Comment ces enjeux ont-ils pu être ignorés ? Mouscron serait-il un havre préservé du monde extérieur ?

Malheureusement l’imagination et le courage politiques « au pouvoir » ont déserté Mouscron lorsqu’on examine la campagne électorale. Certes il y a eu un débat devant les caméras de télévision, des prospectus, une inflation d’affiches, des slogans interchangeables, mais tout cela n’a suscité que très très peu de réactions dans la population. Tout se passait entre responsables politiques très courtois, dans des échanges empreints de cordialité, bien loin d’un salutaire affrontement des idées. Un peu comme si les uns et les autres se ménageaient pour préserver ses chances d’entrer une coalition au lendemain des élections à moins qu’une fois de plus l’important fût de ne pas bousculer l’électeur. Stratégie politique ou démission ?

Des exemples ? En voici trois:

Au sujet de la suppression de la « taxe sur les trottoirs » au dire de plusieurs spectateurs, le débat est resté tout en surface entre gens qui se ménagent.

Personne n’a relevé non plus qu’une candidate CDH, membre de la commission de son parti sur les affaires familiales, ne s’est jamais prononcée sur l’enfermement des enfants en centre fermé.

Dernier exemple : que pensent les citoyens qui voient des candidats écologistes des élus de l’ancien collège communal prendre un verre un lundi soir dans un café de la Grand-Place à quelques jours du scrutin ? Vous avez la réponse... Non… Dommage pour vous.

Mais n’anticipons pas et revenons au soir de l’élection.

Lors du débat postélectoral devant les caméras de télévision, lorsque Madame Vienne affirme qu’il y a une « gauche à Mouscron » en y incluant le PS et Ecolo, le représentant de ce dernier reste sans réaction. À ce que je sache, Ecolo a toujours voulu sortir du pur débat « gauche droite » et se profiler comme un parti politique qui tente de faire de la politique « autrement ». L’absence de réaction en dit long sur la mise à l’écart des fondements de l’écologie politique à Mouscron.
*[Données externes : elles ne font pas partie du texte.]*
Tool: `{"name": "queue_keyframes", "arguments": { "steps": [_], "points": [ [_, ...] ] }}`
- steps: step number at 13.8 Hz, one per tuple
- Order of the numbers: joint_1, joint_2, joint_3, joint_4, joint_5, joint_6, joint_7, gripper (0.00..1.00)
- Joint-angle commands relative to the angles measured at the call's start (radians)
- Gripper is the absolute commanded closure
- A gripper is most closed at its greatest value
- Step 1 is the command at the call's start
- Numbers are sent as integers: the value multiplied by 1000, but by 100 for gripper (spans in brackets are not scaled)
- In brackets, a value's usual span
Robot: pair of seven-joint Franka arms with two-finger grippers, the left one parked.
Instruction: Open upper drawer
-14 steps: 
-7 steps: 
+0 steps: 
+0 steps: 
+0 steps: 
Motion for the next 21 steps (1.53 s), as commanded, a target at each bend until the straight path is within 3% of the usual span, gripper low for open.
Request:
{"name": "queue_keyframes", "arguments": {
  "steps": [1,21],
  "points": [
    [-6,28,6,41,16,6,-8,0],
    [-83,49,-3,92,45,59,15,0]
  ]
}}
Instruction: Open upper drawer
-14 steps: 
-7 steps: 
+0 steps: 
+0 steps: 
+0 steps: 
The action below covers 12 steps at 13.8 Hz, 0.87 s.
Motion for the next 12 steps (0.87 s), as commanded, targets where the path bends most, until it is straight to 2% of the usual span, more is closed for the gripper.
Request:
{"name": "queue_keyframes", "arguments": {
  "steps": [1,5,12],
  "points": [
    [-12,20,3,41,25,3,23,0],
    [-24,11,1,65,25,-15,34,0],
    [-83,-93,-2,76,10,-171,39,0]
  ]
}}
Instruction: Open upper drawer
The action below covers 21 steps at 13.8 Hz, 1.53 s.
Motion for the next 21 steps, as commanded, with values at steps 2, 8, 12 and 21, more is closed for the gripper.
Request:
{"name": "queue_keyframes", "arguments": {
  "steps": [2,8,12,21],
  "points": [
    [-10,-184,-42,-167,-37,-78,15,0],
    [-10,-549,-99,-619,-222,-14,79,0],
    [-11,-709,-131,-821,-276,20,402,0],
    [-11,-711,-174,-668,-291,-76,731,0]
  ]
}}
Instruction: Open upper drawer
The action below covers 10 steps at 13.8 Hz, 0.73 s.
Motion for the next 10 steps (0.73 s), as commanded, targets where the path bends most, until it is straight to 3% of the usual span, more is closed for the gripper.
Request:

Et cette attitude est alimentée par les candidats eux-mêmes lorsqu’ils osent avouer leur désintérêt complet pour la « Province » J’en suis encore sidéré et je me sens carrément berné, floué. C’est un déni de démocratie. Un abandon de responsabilités. J’espère seulement que personne n’a filmé cette intervention pour la poster un jour sur les réseaux sociaux.

Finalement, je me dis que la cause écologique n’a pas beaucoup évolué depuis des années et certainement pas en profondeur quand j’entends les réactions de désintérêt des habitants vis-à-vis de la chose publique. La campagne aurait pu être un moment de réflexion collective. Occasion ratée.

Il ne faut dès lors pas s’étonner de la perte de confiance du citoyen dans le monde politique. Le parti des abstentionnistes fait un bien meilleur score que ceux qui se prétendent vainqueurs.

Ces attitudes ne grandissent pas les hommes et femmes politiques et donnent raison aux électeurs quand ils affirment « qu’ils sont tous pareils et que de toute façon ils feront ce qu’ils ont envie de faire sans nous demander notre avis »

Heureusement, l’écologie politique ne se réduit pas à un seul parti. J’espère seulement qu’elle redeviendra par cette force d’imagination et de persuasion, cet aiguillon sociétal débordant sur toute les couches de la population. C’était le cas à l’origine du mouvement écologique qui n’hésitait pas devant un discours plus radical et provocateur.

Dommage qu’écolo semble l’avoir oublié au profit d’une gestion que d’autres, aux yeux des citoyens, peuvent assumer aussi bien qu’eux. Les 10,000 voix du CDH l’ont pensé ainsi.